How much easier to hold your nose and vote for a POS such as Clinton than it is to organize, fight, talk, resist. I can’t see that Americans resist in even the most obvious ways: don’t shop at Amazon! (Walmart for liberals) think carefully about how you spend your money! are you doing anything to improve the world around you?
I’m sorry to hear you are living out of your truck — I hope it offers more comfortable sleeping quarters than mine does! I know I live in luxury and I live in an 1840s farmhouse that needs $100,000 of work (some ceilings, walls, and windows still need replacing, and the backside still has the original clapboards [insurance company tried to cancel us due to the “hazards” of peeling paint]). But I have known so many people who just whine, whine, whine, about the luxurious lives they take for granted. The more they have the more they whine.
Hey, Dogtowner. So glad you are reading our site and really appreciate your commenting. Not sure why others don’t. Wish they would.
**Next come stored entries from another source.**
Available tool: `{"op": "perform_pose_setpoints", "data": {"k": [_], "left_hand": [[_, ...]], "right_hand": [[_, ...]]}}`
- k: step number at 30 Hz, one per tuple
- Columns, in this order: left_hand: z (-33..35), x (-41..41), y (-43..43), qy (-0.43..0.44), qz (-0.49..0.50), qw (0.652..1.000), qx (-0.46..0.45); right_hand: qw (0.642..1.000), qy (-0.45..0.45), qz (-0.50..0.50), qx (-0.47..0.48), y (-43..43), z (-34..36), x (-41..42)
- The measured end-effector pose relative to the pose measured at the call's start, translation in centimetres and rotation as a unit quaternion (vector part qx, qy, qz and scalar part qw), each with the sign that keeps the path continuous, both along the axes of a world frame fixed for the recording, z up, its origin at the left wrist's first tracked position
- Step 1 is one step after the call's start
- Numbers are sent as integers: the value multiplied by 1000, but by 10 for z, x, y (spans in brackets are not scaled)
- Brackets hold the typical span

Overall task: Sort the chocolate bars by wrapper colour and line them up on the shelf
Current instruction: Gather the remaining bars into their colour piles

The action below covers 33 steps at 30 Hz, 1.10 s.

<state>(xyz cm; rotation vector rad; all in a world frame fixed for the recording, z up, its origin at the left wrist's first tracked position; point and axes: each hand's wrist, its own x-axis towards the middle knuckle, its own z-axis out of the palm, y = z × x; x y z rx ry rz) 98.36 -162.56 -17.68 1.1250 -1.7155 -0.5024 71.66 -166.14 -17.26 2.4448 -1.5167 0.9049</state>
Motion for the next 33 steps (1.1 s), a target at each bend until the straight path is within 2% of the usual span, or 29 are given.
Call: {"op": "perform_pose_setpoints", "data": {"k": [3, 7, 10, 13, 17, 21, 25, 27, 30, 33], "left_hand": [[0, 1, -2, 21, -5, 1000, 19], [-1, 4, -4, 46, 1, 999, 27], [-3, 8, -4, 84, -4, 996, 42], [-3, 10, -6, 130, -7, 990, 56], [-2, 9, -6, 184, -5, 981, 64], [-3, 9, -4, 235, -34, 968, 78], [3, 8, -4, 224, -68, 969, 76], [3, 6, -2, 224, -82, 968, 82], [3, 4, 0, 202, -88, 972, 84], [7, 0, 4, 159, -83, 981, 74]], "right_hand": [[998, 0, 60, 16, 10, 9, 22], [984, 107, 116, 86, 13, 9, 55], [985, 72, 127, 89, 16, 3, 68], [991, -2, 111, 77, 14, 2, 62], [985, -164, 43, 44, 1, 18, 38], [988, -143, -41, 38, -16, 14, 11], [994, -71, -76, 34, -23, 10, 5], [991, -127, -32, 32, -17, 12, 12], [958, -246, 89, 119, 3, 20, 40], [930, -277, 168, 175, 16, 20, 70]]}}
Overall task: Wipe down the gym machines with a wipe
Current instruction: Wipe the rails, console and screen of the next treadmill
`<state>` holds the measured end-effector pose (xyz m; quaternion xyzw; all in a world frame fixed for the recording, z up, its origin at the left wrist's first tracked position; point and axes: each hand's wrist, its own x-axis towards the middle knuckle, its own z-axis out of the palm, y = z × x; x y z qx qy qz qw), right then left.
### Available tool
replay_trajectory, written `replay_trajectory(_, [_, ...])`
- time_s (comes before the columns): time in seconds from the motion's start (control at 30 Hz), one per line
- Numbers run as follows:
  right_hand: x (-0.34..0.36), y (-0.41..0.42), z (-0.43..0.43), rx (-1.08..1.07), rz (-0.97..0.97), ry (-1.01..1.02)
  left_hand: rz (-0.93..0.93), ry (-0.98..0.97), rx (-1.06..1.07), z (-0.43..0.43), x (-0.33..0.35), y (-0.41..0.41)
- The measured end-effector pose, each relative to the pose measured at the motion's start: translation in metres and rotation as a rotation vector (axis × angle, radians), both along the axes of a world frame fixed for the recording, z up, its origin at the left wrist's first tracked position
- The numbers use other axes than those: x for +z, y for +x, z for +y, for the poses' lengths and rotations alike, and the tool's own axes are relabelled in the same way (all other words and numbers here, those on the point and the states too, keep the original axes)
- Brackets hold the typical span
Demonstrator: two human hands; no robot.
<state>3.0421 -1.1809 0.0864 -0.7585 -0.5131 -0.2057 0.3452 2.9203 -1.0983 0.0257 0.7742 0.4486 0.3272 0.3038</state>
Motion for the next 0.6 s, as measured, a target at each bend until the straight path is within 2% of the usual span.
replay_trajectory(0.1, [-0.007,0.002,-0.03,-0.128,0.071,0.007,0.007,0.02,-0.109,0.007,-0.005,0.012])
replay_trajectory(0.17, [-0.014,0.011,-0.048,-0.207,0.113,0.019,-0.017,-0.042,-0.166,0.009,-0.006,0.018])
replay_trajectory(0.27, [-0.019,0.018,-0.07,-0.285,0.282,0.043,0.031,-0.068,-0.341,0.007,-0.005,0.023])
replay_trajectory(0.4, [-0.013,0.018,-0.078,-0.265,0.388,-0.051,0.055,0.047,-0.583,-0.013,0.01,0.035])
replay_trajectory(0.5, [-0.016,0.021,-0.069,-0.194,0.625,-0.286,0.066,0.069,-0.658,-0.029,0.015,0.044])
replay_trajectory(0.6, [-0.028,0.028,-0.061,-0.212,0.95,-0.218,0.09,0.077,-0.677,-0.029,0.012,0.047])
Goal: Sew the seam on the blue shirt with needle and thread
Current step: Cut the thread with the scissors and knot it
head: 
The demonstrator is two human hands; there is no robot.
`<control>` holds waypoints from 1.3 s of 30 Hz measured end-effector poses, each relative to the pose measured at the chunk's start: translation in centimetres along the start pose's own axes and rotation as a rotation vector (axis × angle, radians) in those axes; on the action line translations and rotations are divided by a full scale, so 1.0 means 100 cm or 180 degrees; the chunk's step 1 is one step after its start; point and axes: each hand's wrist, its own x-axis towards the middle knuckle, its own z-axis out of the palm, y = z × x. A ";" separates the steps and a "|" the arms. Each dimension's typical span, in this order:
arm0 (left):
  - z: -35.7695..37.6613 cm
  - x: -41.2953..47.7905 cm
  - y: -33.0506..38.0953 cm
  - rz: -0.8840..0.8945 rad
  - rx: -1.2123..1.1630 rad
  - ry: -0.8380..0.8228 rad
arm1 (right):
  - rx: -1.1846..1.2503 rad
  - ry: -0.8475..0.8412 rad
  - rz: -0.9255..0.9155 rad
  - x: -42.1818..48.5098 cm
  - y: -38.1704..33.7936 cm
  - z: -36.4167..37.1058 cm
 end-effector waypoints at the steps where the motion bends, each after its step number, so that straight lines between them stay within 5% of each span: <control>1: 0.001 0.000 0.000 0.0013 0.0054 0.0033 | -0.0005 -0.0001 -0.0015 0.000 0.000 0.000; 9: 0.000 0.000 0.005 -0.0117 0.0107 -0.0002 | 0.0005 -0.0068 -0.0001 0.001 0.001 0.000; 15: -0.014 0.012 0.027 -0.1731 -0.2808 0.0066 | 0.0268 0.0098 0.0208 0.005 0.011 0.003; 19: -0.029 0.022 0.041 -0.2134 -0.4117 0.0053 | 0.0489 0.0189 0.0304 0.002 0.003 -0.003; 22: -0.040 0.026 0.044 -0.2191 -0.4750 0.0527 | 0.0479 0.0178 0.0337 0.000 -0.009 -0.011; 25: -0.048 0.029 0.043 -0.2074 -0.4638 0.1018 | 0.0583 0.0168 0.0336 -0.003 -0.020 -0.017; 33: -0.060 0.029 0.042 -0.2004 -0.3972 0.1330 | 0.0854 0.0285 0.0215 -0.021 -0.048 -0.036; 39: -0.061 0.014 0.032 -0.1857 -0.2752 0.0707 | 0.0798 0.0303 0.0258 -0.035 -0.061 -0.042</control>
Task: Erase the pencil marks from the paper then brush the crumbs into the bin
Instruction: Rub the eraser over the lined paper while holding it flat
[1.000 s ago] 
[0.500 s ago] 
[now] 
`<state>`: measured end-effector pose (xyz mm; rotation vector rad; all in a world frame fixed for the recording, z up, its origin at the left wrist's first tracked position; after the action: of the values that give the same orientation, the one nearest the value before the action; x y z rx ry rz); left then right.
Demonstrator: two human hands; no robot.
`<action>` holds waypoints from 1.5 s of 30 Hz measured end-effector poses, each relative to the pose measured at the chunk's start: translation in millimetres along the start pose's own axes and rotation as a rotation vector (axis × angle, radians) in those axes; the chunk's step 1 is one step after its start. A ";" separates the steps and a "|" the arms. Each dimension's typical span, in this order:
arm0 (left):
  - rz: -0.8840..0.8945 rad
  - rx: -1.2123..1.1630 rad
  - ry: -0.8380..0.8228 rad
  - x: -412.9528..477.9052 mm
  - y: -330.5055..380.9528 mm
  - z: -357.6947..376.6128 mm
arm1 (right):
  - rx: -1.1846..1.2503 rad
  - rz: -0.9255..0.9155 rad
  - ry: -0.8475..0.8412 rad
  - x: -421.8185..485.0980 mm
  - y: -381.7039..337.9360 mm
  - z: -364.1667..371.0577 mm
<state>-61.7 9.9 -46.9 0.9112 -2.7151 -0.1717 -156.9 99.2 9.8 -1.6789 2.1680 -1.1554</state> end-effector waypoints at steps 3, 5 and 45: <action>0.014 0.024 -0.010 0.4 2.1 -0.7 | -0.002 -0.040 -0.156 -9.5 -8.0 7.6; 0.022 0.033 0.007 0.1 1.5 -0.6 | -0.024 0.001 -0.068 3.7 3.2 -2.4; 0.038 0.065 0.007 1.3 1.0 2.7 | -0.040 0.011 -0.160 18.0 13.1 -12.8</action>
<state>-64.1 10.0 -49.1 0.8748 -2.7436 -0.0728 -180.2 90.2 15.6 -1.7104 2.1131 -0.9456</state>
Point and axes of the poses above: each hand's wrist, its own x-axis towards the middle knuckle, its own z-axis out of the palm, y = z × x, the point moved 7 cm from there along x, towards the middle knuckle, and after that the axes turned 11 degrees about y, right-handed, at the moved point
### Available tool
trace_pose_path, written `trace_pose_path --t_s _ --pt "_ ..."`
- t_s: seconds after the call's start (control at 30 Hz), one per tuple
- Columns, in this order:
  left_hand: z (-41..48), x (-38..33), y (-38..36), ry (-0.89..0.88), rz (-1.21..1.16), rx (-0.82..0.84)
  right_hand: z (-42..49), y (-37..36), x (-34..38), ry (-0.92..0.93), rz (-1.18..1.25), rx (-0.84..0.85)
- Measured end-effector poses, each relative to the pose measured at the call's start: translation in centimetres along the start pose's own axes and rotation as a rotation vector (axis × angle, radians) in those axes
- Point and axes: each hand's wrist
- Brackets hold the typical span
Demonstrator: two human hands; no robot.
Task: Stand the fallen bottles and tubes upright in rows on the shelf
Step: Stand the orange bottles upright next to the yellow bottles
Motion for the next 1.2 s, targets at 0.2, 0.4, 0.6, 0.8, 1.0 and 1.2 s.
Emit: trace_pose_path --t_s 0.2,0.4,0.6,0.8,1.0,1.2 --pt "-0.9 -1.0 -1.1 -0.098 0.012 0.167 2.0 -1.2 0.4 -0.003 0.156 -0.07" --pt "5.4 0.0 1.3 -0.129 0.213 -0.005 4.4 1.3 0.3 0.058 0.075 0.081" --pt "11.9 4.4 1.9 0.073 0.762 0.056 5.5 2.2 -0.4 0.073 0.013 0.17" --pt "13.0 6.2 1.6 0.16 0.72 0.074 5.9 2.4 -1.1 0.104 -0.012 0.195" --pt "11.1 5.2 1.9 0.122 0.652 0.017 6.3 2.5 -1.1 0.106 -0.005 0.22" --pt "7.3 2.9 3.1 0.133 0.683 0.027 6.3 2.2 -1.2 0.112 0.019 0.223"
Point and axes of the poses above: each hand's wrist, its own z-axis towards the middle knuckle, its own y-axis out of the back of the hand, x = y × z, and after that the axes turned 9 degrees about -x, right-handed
You did misread this one a bit though. I am NOT the one who is living out of a truck. That was the writer I was quoting. I’ve had some hard times but thankfully always had a roof over my head!
Carol Hanisch
Sorry about the misunderstanding! So glad to know you have always had a roof over your head. I feel grateful that I have a roof that does not leak! Maybe I should comment under another name and say something terribly provocative and stupid; sometimes that will get a discussion going.